デブスの不思議な旅 ~恋と変と狂愛?と~

相変わらず、大きなアトリエは活気にあふれている。

「はあ……忙しそう……」

「そぉよ、今は丁度『寒冷期』の服を作る作業のピークなの。なかなか王の御衣のデザインが決まらないのよン。あれだけ美しい御方ですもの、も〜迷っちゃって迷っちゃって迷っちゃって」

フリフリとヒップを蜂のように振りながら、女性の服のサンプル室に入った。

戸を閉めると、シディが桜に向き直る。

「さてと、子豚、着替えが欲しいそうね。二枚じゃ足りなかったの?」

「……」

ごくん、と喉を鳴らし、桜はおずおずとケープを取った。

「ごめんなさい、シディさん……こんなに、可愛いワンピース、貸してくださったのに」

うつむいて、胸元を見せる。

胸の下まで無残に破かれた作品に、シディは一瞬息を呑んだ。

唇を噛んで、叱責の言葉を待つ桜。

「…………」

しばらく沈黙が降りたあと、シディが口を開いた。

「…よく見せてみなさい」

言われるがまま、桜は胸元の手を外した。

不注意で破れたものではない。

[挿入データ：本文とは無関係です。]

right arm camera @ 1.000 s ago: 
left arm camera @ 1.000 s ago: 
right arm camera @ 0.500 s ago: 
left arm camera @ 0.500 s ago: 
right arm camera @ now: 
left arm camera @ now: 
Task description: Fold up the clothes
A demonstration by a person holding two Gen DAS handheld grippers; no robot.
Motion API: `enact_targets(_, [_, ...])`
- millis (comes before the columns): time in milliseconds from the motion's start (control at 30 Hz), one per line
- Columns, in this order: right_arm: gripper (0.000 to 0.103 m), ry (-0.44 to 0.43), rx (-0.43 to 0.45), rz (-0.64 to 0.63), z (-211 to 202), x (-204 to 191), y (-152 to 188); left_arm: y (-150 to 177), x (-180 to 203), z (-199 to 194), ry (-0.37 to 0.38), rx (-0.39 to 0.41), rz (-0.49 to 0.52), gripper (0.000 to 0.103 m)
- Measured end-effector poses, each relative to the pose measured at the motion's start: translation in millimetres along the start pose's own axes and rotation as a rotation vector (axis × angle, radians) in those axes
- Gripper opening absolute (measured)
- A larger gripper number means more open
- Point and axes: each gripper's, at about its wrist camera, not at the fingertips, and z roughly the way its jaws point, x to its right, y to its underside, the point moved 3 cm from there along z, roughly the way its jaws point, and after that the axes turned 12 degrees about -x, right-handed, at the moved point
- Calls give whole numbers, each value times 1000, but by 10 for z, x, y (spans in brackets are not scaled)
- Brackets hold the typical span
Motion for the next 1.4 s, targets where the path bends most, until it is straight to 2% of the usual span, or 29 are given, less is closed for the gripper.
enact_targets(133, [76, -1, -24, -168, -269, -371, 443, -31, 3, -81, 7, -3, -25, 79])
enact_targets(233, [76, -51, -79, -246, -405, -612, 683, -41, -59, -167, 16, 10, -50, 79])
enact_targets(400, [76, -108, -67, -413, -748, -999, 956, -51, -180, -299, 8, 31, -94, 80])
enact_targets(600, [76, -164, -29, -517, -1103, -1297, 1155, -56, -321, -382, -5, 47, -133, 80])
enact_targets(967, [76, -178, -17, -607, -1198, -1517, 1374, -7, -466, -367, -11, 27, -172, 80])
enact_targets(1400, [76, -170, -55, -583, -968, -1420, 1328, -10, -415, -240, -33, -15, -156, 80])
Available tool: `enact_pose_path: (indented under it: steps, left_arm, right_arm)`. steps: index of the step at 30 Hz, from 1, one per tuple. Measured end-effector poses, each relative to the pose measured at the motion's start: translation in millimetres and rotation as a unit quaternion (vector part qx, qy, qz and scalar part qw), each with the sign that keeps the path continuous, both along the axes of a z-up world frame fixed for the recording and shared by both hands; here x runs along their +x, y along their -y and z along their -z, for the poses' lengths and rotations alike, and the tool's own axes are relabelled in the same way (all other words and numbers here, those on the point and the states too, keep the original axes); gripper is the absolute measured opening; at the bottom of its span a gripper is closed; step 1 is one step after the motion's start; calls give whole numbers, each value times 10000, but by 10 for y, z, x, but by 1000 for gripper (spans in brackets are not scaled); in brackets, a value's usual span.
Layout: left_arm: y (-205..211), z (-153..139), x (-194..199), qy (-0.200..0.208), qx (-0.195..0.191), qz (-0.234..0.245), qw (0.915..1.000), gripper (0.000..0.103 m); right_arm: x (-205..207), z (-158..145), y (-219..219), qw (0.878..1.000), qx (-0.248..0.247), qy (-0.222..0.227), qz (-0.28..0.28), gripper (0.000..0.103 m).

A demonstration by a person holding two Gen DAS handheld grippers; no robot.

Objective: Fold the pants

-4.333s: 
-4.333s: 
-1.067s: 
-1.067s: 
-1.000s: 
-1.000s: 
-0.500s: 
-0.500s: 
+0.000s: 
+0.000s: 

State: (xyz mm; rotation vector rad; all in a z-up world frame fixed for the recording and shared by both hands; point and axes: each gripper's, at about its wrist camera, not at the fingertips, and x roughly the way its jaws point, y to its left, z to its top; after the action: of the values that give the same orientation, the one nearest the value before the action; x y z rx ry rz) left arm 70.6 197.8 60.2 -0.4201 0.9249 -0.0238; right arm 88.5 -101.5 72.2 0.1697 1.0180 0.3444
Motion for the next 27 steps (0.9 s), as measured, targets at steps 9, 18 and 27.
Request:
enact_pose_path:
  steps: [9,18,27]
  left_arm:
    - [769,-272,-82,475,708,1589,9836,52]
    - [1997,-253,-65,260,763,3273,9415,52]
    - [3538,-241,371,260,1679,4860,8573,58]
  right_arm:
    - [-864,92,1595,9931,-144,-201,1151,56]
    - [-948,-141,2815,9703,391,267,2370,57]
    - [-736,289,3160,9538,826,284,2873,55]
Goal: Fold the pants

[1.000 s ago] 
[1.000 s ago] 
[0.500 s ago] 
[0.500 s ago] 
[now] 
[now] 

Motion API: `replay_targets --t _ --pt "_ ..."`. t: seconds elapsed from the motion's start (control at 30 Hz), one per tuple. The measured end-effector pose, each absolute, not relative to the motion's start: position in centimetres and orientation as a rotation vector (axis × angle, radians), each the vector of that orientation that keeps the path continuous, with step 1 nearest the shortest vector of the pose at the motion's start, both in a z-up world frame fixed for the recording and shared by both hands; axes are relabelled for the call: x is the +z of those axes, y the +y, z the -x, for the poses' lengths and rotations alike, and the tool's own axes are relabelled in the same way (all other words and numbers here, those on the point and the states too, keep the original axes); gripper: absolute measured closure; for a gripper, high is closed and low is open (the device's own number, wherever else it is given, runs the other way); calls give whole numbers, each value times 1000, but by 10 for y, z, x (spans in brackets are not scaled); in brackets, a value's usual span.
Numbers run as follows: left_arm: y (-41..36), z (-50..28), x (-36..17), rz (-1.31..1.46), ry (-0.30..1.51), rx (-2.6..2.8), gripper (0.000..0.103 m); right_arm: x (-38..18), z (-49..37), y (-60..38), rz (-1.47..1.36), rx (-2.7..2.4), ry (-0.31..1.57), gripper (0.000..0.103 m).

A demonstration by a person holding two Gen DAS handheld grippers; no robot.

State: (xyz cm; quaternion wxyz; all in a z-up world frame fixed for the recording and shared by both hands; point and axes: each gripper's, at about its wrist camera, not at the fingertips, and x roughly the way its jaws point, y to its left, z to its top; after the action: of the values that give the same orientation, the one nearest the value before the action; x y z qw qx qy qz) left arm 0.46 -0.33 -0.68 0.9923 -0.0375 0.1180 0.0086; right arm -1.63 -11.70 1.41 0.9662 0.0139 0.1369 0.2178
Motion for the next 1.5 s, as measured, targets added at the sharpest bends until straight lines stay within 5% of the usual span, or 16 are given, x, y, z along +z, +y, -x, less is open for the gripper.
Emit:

襟ぐりにつかまれたようなシワがあることから、桜が着た状態で、誰かが破ったのだ。
そして柔らかな生地を重ねて作ってあるが、女性の力でおいそれと破けるほど、やわには作ってはいない。

ふと、シディの目が桜の首から胸元にかけて散らばる、赤い痕に止まった。

「アナタ、それ…」

シディの視線の先に気づき、あわててそれを隠して、羞恥に赤くなって下を向いた。